## WORK TASK:
An exact transcription of every entry is required, with the images left out.

## MATERIAL SUPPLIED:
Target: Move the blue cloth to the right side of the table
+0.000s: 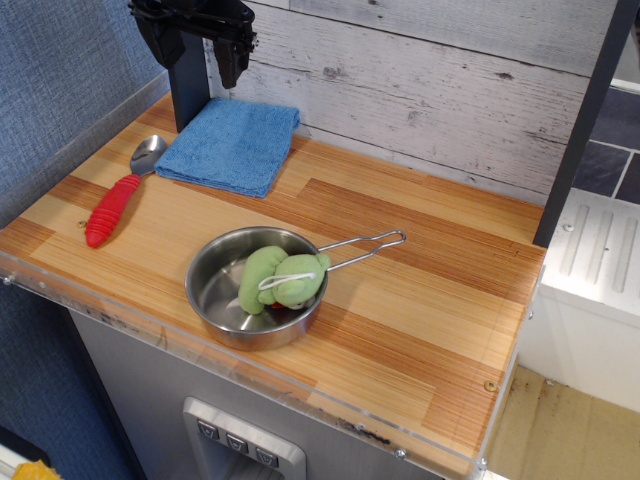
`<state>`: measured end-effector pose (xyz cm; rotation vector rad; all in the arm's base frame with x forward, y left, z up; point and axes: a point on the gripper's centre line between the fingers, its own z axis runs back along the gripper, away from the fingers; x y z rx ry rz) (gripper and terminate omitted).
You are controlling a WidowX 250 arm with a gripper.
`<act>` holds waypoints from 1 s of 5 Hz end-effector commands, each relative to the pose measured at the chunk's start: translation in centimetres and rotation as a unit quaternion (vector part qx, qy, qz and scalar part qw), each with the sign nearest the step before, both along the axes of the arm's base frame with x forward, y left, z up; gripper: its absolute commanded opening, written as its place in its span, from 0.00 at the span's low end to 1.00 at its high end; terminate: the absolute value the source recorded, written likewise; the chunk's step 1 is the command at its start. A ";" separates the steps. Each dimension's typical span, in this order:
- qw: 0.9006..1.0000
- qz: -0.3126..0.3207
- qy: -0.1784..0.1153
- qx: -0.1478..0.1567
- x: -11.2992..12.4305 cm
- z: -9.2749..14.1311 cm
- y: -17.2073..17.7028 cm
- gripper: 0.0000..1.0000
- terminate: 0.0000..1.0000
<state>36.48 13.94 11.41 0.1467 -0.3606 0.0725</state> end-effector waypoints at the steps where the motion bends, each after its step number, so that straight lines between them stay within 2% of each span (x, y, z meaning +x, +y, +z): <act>1: 1.000 0.000 0.000 0.000 0.0 0.0 0.0 1.00 0.00; 3: 0.999 0.029 0.030 -0.023 1.5 -3.8 1.6 1.00 0.00; 4: 0.998 0.025 0.054 -0.013 2.0 -5.6 1.7 1.00 0.00; 5: 0.997 0.025 0.072 -0.018 1.9 -7.4 1.9 1.00 0.00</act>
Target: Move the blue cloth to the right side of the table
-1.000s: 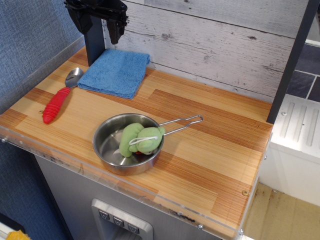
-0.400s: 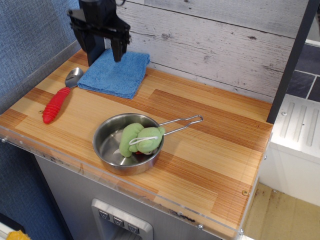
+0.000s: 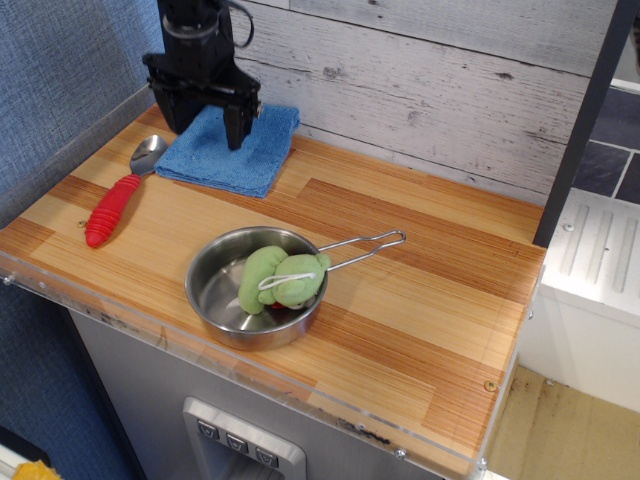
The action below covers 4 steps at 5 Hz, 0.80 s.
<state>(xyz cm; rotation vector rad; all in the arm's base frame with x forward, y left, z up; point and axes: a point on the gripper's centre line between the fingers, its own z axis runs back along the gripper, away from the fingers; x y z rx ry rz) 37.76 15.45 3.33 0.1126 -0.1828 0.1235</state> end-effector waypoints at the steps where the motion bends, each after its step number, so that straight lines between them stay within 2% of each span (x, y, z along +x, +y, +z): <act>1: 1.000 -0.007 -0.005 0.004 0.6 -0.3 0.2 1.00 0.00; 2: 1.000 -0.015 0.006 0.004 0.4 -1.1 -0.5 1.00 0.00; 4: 0.999 -0.033 0.010 0.006 -0.2 -1.0 -3.0 1.00 0.00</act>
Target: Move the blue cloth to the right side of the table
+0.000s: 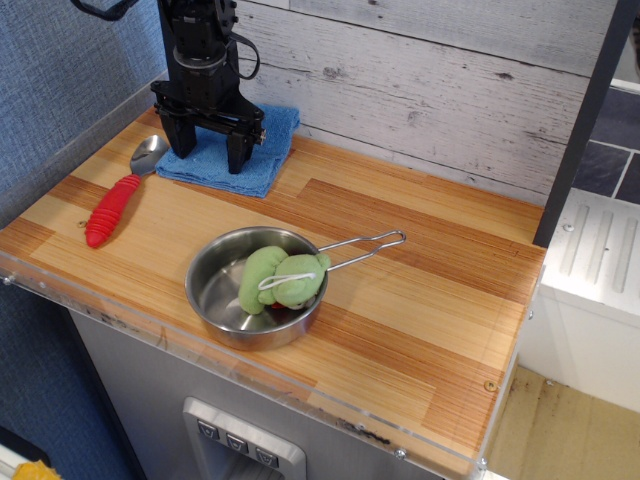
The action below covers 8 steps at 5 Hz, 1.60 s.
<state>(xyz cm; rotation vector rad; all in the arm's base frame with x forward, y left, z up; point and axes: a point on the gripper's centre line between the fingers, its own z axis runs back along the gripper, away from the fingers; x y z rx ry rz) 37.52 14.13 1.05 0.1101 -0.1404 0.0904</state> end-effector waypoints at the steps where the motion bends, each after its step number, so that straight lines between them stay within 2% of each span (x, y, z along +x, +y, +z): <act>1: 0.999 -0.034 -0.013 0.004 -0.2 1.5 -3.9 1.00 0.00; 4: 0.994 -0.106 -0.014 0.001 -0.6 1.5 -14.1 1.00 0.00; 6: 0.988 -0.156 -0.015 -0.013 -0.4 1.6 -21.3 1.00 0.00; 7: 0.985 -0.169 -0.012 -0.014 -0.9 1.7 -22.8 1.00 0.00; 8: 0.989 -0.145 -0.018 -0.016 -1.3 2.2 -21.7 1.00 0.00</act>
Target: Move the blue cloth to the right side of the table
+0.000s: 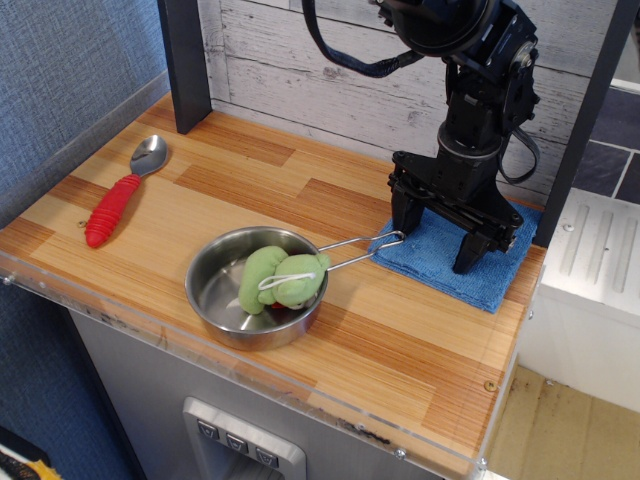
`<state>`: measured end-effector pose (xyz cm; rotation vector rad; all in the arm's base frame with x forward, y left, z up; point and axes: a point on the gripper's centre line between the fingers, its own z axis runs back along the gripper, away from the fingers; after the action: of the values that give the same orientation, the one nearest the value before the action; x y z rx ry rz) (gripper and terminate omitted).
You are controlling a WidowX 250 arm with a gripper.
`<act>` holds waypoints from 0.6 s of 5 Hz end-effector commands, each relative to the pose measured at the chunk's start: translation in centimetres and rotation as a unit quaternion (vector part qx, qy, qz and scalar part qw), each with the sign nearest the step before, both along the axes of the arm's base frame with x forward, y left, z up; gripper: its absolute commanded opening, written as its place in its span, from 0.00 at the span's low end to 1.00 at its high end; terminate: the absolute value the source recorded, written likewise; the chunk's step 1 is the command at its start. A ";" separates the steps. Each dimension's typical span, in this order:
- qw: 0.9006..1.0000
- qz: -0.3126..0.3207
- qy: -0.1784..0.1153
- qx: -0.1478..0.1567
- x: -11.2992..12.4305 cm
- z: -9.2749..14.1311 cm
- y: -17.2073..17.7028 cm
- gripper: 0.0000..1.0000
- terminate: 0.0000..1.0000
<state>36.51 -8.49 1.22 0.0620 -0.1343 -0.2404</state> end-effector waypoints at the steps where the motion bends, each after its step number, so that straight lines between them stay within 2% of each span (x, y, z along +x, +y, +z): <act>1: 0.999 0.032 -0.039 0.001 0.0 3.1 2.2 1.00 0.00; 3: 0.998 0.036 -0.054 -0.005 0.0 4.2 2.5 1.00 0.00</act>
<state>36.30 -6.05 2.91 0.0788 -0.1652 -0.1720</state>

## TASK OUTPUT:
Target: Move the blue cloth to the right side of the table
+0.000s: 
`<state>`: measured end-effector pose (xyz cm; rotation vector rad; all in the arm's base frame with x forward, y left, z up; point and axes: a point on the gripper's centre line between the fingers, its own z axis runs back along the gripper, away from the fingers; x y z rx ry rz) (gripper and terminate omitted).
You are controlling a WidowX 250 arm with a gripper.
`<act>` holds waypoints from 1 s of 5 Hz end-effector commands, each relative to the pose measured at the chunk's start: translation in centimetres and rotation as a unit quaternion (vector part qx, qy, qz and scalar part qw), each with the sign nearest the step before, both along the axes of the arm's base frame with x forward, y left, z up; gripper: its absolute commanded opening, written as its place in its span, from 0.00 at the span's low end to 1.00 at its high end; terminate: the absolute value the source recorded, written likewise; the chunk's step 1 is the command at its start. A ";" separates the steps. Each dimension's typical span, in this order:
- qw: 0.9006..1.0000
- qz: -0.3126..0.3207
- qy: -0.1784..0.1153
- qx: -0.1478..0.1567
- x: -11.2992..12.4305 cm
- z: -9.2749..14.1311 cm
- y: -17.2073..17.7028 cm
- gripper: 0.0000..1.0000
- terminate: 0.0000..1.0000
<state>36.48 13.94 11.41 0.1467 -0.3606 0.0725</state> end-effector waypoints at the steps where the motion bends, each after its step number, so that straight lines between them stay within 2% of each span (x, y, z meaning +x, +y, +z): <act>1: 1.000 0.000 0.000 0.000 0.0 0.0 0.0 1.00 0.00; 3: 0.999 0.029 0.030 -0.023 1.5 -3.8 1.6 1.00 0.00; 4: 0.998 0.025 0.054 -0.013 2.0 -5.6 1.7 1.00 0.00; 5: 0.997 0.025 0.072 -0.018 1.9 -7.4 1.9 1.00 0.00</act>
Target: Move the blue cloth to the right side of the table
-1.000s: 
-0.400s: 
+0.000s: 
The action below covers 4 steps at 5 Hz, 0.80 s.
<state>(xyz cm; rotation vector rad; all in the arm's base frame with x forward, y left, z up; point and axes: a point on the gripper's centre line between the fingers, its own z axis runs back along the gripper, away from the fingers; x y z rx ry rz) 37.76 15.45 3.33 0.1126 -0.1828 0.1235</state> end-effector waypoints at the steps where the motion bends, each after its step number, so that straight lines between them stay within 2% of each span (x, y, z along +x, +y, +z): <act>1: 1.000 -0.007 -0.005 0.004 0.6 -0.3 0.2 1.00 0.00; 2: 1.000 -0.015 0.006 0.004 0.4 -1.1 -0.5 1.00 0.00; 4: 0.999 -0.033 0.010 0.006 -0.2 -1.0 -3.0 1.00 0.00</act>
Target: Move the blue cloth to the right side of the table
+0.000s: 
The action below covers 8 steps at 5 Hz, 1.60 s.
<state>(xyz cm; rotation vector rad; all in the arm's base frame with x forward, y left, z up; point and axes: a point on the gripper's centre line between the fingers, its own z axis runs back along the gripper, away from the fingers; x y z rx ry rz) 37.52 14.13 1.05 0.1101 -0.1404 0.0904</state> end-effector waypoints at the steps where the motion bends, each after its step number, so that straight lines between them stay within 2% of each span (x, y, z along +x, +y, +z): <act>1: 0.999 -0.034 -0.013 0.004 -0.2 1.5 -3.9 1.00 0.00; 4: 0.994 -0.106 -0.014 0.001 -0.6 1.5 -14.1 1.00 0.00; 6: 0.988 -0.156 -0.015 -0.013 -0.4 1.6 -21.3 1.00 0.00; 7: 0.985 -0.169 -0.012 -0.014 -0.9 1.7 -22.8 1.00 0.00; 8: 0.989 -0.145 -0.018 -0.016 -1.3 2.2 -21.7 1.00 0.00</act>
Target: Move the blue cloth to the right side of the table
+0.000s: 
`<state>`: measured end-effector pose (xyz cm; rotation vector rad; all in the arm's base frame with x forward, y left, z up; point and axes: a point on the gripper's centre line between the fingers, its own z axis runs back along the gripper, away from the fingers; after the action: of the values that give the same orientation, the one nearest the value before the action; x y z rx ry rz) (gripper and terminate omitted).
You are controlling a WidowX 250 arm with a gripper.
`<act>` holds waypoints from 0.6 s of 5 Hz end-effector commands, each relative to the pose measured at the chunk's start: translation in centimetres and rotation as a unit quaternion (vector part qx, qy, qz and scalar part qw), each with the sign nearest the step before, both along the axes of the arm's base frame with x forward, y left, z up; gripper: its absolute commanded opening, written as its place in its span, from 0.00 at the span's low end to 1.00 at its high end; terminate: the absolute value the source recorded, written likewise; the chunk's step 1 is the command at its start. A ";" separates the steps. Each dimension's typical span, in this order:
- qw: 0.9006..1.0000
- qz: -0.3126..0.3207
- qy: -0.1784..0.1153
- qx: -0.1478..0.1567
- x: -11.2992..12.4305 cm
- z: -9.2749..14.1311 cm
- y: -17.2073..17.7028 cm
- gripper: 0.0000..1.0000
- terminate: 0.0000..1.0000
<state>36.51 -8.49 1.22 0.0620 -0.1343 -0.2404</state> end-effector waypoints at the steps where the motion bends, each after its step number, so that straight lines between them stay within 2% of each span (x, y, z along +x, +y, +z): <act>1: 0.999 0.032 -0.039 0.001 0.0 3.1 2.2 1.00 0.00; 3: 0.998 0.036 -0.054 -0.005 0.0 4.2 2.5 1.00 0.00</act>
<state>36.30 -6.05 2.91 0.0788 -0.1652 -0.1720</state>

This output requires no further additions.